PROBLEM STATEMENT: For the listing below, output exactly the lines from the line with "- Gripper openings" up to and including the line with "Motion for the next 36", and no other lines.

━━ WORKING DATA

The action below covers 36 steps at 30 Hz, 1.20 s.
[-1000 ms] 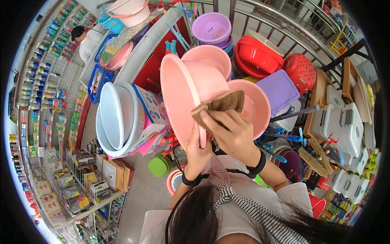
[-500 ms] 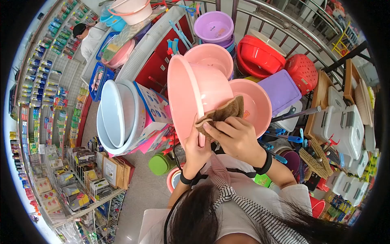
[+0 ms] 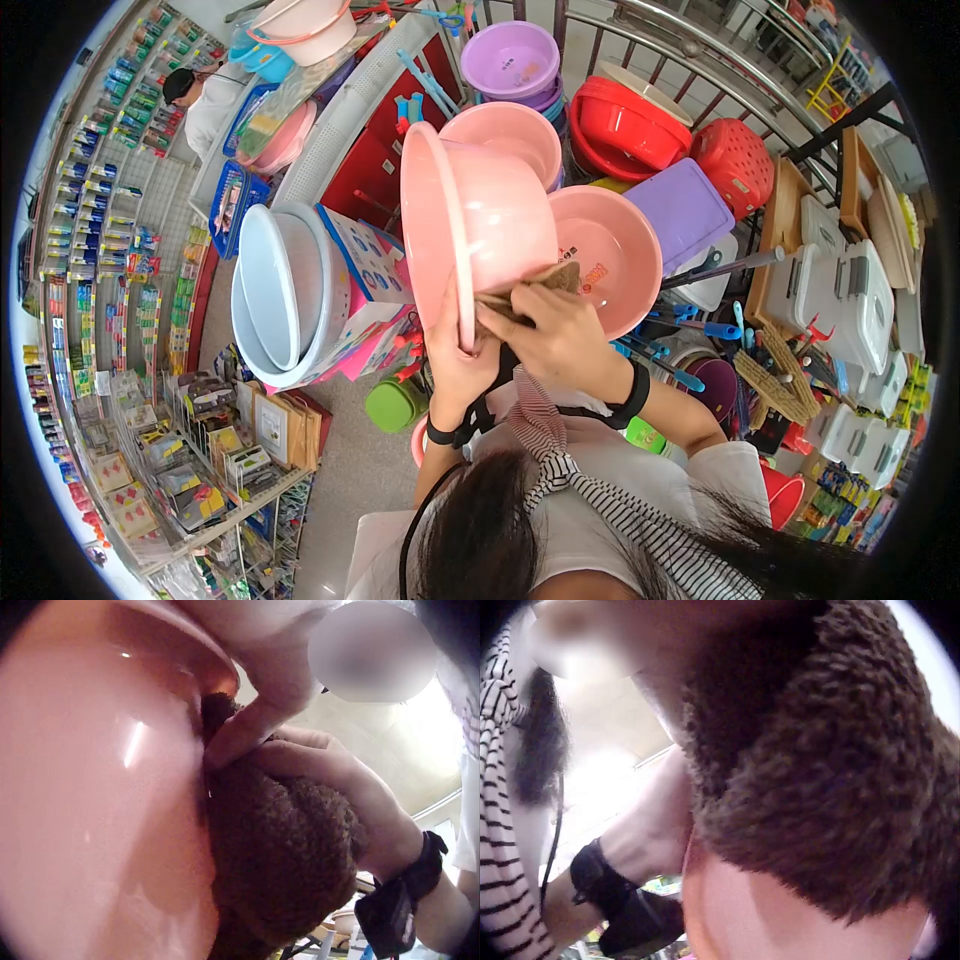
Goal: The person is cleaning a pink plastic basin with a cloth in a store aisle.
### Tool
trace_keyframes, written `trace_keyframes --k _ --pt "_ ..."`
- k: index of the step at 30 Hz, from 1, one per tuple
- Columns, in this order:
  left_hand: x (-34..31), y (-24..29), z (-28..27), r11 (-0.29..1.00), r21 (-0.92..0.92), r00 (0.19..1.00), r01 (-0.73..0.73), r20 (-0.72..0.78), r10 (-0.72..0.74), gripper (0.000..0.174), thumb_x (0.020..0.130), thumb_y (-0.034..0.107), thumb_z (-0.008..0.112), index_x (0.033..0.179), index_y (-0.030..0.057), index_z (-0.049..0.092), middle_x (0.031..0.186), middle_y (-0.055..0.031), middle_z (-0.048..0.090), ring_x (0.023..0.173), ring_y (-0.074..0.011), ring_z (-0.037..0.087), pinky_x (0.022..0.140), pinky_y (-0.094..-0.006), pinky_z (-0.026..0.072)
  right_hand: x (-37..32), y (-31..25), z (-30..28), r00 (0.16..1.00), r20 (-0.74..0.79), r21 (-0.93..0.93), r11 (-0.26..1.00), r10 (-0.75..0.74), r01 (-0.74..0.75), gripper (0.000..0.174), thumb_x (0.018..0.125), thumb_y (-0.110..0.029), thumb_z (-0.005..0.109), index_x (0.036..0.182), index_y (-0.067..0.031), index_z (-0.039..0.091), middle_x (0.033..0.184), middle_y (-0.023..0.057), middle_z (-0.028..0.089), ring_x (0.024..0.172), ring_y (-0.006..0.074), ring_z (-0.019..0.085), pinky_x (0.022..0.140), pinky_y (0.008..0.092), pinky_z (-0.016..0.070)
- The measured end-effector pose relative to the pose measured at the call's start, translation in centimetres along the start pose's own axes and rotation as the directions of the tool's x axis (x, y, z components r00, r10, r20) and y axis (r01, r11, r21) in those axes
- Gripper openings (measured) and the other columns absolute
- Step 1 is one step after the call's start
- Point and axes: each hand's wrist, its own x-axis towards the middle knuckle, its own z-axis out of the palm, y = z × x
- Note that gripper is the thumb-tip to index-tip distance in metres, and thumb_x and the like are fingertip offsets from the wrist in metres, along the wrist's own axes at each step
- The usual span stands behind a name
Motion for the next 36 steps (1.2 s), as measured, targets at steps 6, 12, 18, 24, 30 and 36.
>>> trace_keyframes --k 6,12,18,24,30,36 --pt "-0.8 -0.2 -0.3 0.976 -0.211 0.997 0.052 -0.042 -0.062 0.081 0.063 -0.008 0.043 0.144 -0.0084 0.033 0.129 -0.0161 0.057 0.113 -0.0164 0.056 0.099 -0.0256 0.0396 2.2 0.9 -0.6 0.968 -0.135 -0.037 0.975 0.210 -0.217 0.044 0.068 -0.007 0.066 0.112 -0.0096 0.065 0.080 0.0069 0.051 0.072 0.0243 0.059 0.060 0.0354 0.0493" --pt "-0.5 -1.4 -1.5 0.971 -0.236 0.996 0.026 -0.074 -0.044 0.070 0.088 0.016 0.067 0.142 -0.0114 0.033 0.133 -0.0195 0.053 0.117 -0.0229 0.054 0.101 -0.0335 0.0414 -0.6 1.7 0.4 0.998 -0.052 -0.047 0.999 0.019 -0.021 0.045 0.069 -0.008 0.066 0.114 -0.0133 0.067 0.080 0.0040 0.052 0.069 0.0193 0.058 0.057 0.0328 0.0507" --pt "-0.6 -1.5 -1.1 0.917 -0.399 0.985 0.032 -0.144 -0.097 0.085 0.085 0.043 0.072 0.142 -0.0091 0.036 0.132 -0.0127 0.053 0.117 -0.0190 0.053 0.100 -0.0327 0.0400 0.8 3.8 -0.6 0.964 -0.207 -0.118 0.974 0.169 -0.196 0.041 0.073 -0.005 0.065 0.113 -0.0144 0.067 0.076 0.0052 0.049 0.067 0.0212 0.057 0.054 0.0336 0.0493" --pt "0.2 -0.8 -1.0 0.903 -0.415 0.951 0.111 -0.220 -0.218 0.092 0.090 0.071 0.036 0.142 -0.0049 0.037 0.135 -0.0131 0.051 0.122 -0.0208 0.050 0.105 -0.0343 0.0375 -1.5 -0.6 2.1 0.999 -0.024 -0.048 0.998 -0.032 0.031 0.046 0.074 -0.012 0.059 0.119 -0.0011 0.061 0.080 0.0035 0.049 0.070 0.0180 0.056 0.060 0.0299 0.0494" --pt "0.5 -0.8 -1.0 0.863 -0.487 0.926 0.134 -0.248 -0.284 0.096 0.091 0.071 0.029 0.144 -0.0088 0.032 0.138 -0.0168 0.048 0.123 -0.0224 0.050 0.103 -0.0346 0.0406 -0.2 -1.2 1.6 0.999 -0.054 -0.011 1.000 0.000 -0.001 0.047 0.072 -0.013 0.061 0.118 -0.0023 0.062 0.079 0.0037 0.049 0.068 0.0177 0.056 0.059 0.0312 0.0502" --pt "1.2 0.0 -0.4 0.921 -0.379 0.926 0.087 -0.309 -0.215 0.088 0.092 0.068 0.031 0.139 -0.0062 0.040 0.134 -0.0140 0.051 0.119 -0.0206 0.051 0.101 -0.0342 0.0415 1.2 -2.2 2.3 0.983 -0.171 -0.057 0.996 0.061 -0.071 0.046 0.072 -0.013 0.062 0.116 -0.0021 0.062 0.079 0.0038 0.048 0.070 0.0174 0.057 0.060 0.0313 0.0499"
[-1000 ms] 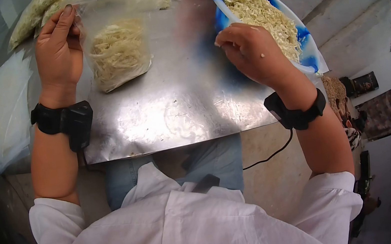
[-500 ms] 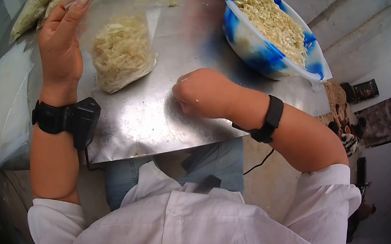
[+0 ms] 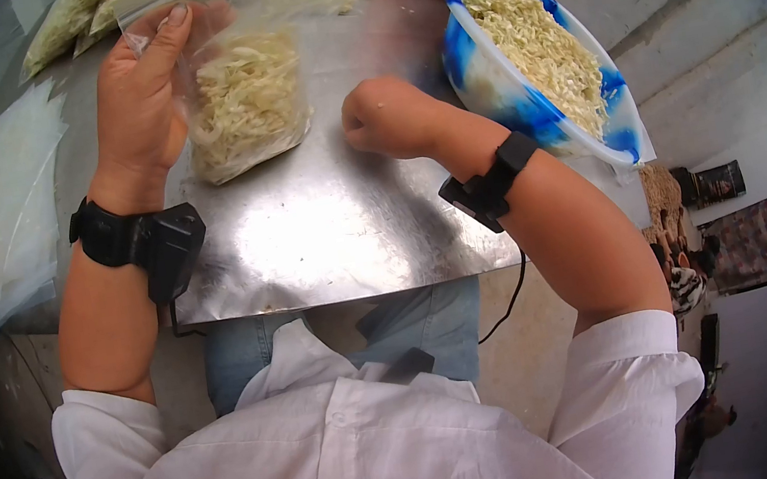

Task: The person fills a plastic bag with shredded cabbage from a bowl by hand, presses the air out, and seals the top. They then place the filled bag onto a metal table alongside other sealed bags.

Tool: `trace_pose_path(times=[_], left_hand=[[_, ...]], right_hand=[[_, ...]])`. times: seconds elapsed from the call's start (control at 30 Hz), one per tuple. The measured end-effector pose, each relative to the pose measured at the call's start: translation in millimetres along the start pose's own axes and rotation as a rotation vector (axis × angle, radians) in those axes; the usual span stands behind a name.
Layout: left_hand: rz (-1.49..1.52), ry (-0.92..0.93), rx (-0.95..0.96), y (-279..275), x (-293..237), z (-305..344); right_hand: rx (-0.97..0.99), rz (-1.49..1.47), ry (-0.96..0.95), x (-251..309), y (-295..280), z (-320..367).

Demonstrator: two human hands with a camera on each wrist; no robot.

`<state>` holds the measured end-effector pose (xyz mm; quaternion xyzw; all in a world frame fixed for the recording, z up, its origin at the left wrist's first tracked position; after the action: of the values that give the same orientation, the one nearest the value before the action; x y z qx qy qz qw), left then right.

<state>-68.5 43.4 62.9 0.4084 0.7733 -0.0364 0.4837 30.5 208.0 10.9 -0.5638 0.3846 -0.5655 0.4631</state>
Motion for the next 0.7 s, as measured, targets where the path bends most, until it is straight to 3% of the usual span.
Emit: trace_pose_path(times=[0.23, 0.4, 0.6, 0.67, 0.7], left_hand=[[0.308, -0.073, 0.034, 2.5, 8.6, -0.5], [0.316, -0.042, 0.03, 4.4, 9.5, 1.3], [0.361, 0.0, -0.054, 5.3, 11.1, 3.4], [0.387, 0.014, -0.087, 10.4, 10.0, 4.6], [0.4, 0.013, -0.109, 13.3, 9.6, 5.6]], right_hand=[[0.053, 0.128, 0.009, 2.1, 6.8, -5.7], [0.027, 0.072, 0.031, 5.6, -15.0, 16.7], [-0.341, -0.022, 0.194, 0.0, -117.8, 80.3], [-0.509, -0.051, 0.195, -33.5, -151.3, 102.0], [-0.507, -0.026, 0.325, -46.3, -164.3, 112.7]])
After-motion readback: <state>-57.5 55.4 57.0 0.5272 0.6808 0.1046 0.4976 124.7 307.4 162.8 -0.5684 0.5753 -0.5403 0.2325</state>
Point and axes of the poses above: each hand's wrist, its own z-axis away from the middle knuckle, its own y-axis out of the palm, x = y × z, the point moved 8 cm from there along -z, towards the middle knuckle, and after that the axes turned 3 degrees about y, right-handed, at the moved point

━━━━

TASK SOLUTION:
- Gripper openings (measured) and the other columns absolute
- Step 1 is one step after the call's start
- Point and axes: each hand's wrist, its own x-axis towards the middle knuckle, its own z-axis out of the palm, y = z × x
- Note that gripper is the thumb-tip to index-tip distance in metres, and thumb_x and the like are fingertip offsets from the wrist in metres, along the wrist's own axes at each step
- The usual span stands behind a name
Motion for the next 36 steps (1.2 s), as measured, targets at steps 6, 12, 18, 24, 30 and 36.

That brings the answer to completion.